The contact parameters obtained from the COBYLA optimisations above are stored below for use in the plots. These values can be recomputed by evaluating the calibration cells.

# Pre-calibrated contact parameters (COBYLA results, see calibration cells above)
x_HMA = [5.866e-03, 0.9760, 6366.1]   # J = 4.096e-01
x_WMA = [4.165e-02, 0.9791, 3277.7]   # J = 2.393e-01
Figure — HMA and WMA: model vs experiment
def plot_mix(ax_E, ax_phi, x_opt, E_B, E_E, name_b, name_e, colors):
    """Plot |E*| and phase angle for binder, experiment, and model."""
    for k, (E_b, E_e, nb, ne, col) in enumerate(
        zip(E_B, E_E, name_b, name_e, colors)
    ):
        Ehom_f = Ehom_kcst(x_opt, E_b=E_b)
        R_b,  P_b  = graph(E_b,    tomega)
        R_e,  P_e  = graph(E_e,    tomega)
        R_m,  P_m  = graph(Ehom_f, tomega)
        kw = dict(color=col, linewidth=1.5)
        ax_E.loglog(tomega,   R_b, "--", label=f"B({nb})", **kw)
        ax_E.loglog(tomega,   R_e, ".",  label=f"{ne}",    **kw)
        ax_E.loglog(tomega,   R_m, "-",  label=f"{ne}(mod)", **kw)
        ax_phi.semilogx(tomega, P_b, "--", **kw)
        ax_phi.semilogx(tomega, P_e, ".",  **kw)
        ax_phi.semilogx(tomega, P_m, "-",  **kw)
    for ax in (ax_E, ax_phi):
        ax.grid(True, which="both", ls=":")
    ax_E.set_ylabel(r"$|E^*|\;(\mathrm{MPa})$")
    ax_phi.set_ylabel(r"$\delta\;(°)$")
    for ax in (ax_E, ax_phi):
        ax.set_xlabel(r"$a_T\,\omega\;(\mathrm{Hz})$")
    ax_E.legend(fontsize=7, ncol=2)


colors3 = ["black", "red", "blue"]

fig, axes = plt.subplots(2, 2, figsize=(9, 7.5))

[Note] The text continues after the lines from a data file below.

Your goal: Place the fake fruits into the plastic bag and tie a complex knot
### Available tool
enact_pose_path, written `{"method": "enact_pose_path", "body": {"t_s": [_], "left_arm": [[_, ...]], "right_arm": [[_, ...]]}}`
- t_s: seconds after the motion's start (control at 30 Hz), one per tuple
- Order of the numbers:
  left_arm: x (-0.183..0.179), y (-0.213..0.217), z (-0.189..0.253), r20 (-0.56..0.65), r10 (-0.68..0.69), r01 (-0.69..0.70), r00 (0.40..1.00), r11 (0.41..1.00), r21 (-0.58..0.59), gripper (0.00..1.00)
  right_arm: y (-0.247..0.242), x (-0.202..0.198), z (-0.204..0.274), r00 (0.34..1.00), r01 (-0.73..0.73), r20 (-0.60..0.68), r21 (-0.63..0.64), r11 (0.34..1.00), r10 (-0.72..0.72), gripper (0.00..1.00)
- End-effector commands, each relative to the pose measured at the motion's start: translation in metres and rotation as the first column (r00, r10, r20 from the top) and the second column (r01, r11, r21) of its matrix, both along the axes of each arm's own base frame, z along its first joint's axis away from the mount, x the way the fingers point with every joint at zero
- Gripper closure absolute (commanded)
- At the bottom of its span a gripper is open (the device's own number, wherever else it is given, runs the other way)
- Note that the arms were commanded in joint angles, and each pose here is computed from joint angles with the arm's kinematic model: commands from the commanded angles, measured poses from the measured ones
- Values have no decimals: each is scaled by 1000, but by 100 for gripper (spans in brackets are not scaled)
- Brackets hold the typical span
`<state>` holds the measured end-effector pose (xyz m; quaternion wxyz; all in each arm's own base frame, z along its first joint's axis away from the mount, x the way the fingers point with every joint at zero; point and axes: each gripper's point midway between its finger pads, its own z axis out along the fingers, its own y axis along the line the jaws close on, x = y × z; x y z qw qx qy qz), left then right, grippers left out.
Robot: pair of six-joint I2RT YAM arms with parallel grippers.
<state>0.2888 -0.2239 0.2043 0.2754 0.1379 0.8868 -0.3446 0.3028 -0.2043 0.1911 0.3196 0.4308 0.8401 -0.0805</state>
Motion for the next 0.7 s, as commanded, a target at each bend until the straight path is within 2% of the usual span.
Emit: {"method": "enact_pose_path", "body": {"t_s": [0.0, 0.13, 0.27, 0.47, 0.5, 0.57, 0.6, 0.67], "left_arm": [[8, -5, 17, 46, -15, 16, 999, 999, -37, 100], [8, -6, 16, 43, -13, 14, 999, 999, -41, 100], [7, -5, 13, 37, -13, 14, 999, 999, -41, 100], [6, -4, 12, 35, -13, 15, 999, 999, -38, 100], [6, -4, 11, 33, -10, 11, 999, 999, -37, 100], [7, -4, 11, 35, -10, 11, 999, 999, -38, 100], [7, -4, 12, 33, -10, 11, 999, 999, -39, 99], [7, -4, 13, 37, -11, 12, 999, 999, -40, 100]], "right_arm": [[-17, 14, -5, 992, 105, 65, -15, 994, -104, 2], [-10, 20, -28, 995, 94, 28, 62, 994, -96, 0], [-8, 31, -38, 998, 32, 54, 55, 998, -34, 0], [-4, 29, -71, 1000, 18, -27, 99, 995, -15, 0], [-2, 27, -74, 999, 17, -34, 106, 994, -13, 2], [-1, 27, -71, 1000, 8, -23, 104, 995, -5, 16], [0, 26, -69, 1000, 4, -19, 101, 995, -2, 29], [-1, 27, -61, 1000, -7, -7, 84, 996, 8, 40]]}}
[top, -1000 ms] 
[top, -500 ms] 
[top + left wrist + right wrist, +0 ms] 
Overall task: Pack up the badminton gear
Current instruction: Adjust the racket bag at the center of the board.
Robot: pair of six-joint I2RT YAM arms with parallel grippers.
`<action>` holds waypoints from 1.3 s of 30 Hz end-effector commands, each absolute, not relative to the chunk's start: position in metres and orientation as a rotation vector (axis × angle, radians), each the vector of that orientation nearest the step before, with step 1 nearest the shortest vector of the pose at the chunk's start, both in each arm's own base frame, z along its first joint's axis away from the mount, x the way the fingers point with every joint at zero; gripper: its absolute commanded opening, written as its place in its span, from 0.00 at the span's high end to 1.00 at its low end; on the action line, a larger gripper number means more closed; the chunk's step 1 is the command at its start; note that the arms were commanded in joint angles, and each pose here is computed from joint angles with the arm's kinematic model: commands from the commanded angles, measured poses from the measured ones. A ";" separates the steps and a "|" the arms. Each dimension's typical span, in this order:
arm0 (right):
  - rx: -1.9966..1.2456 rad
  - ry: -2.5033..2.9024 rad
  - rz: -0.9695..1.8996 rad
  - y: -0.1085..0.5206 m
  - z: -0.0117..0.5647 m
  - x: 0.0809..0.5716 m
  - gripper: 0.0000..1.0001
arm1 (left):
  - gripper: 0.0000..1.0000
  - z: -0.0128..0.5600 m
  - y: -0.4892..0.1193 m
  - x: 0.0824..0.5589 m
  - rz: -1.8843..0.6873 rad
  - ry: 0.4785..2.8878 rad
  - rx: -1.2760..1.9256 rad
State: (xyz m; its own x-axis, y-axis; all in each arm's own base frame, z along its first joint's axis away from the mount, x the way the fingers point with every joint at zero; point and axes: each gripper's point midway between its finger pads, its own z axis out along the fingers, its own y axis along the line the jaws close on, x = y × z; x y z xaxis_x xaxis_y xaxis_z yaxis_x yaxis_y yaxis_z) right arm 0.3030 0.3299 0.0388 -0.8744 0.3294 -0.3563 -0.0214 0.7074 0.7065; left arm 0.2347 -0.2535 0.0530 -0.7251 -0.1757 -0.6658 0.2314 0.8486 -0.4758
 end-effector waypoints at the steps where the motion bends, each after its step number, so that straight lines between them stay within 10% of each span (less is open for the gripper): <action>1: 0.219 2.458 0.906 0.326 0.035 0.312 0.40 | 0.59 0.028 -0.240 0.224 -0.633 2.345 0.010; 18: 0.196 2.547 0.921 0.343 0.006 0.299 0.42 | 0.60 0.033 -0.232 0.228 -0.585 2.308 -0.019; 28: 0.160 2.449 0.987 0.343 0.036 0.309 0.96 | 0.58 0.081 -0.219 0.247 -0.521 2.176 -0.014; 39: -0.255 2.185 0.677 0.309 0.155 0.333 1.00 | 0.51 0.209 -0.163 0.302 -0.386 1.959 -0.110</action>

axes[0, 0].set_title("HMA — $|E^*|$")
axes[0, 1].set_title("HMA — $\\delta$")
plot_mix(axes[0, 0], axes[0, 1], x_HMA, E_B_HMA, E_E_HMA,
         ["H0", "H3", "H9"], ["H0", "H3", "H9"], colors3)

axes[1, 0].set_title("WMA — $|E^*|$")
axes[1, 1].set_title("WMA — $\\delta$")
plot_mix(axes[1, 0], axes[1, 1], x_WMA, E_B_WMA, E_E_WMA,
         ["W0", "W3", "W6"], ["W0", "W3", "W6"], colors3)

plt.tight_layout()
plt.show()

The upper panels show HMA and the lower panels WMA. In both cases the binder stiffness (dashed lines, 1–1000 MPa) is amplified by roughly three decades to reach the mix modulus (solid lines, ≈20 000 MPa at high frequency). The phase angle of the mix is systematically lower than that of the binder, reflecting the stiffening effect of the rigid granular skeleton. Both trends are captured consistently across the ageing states.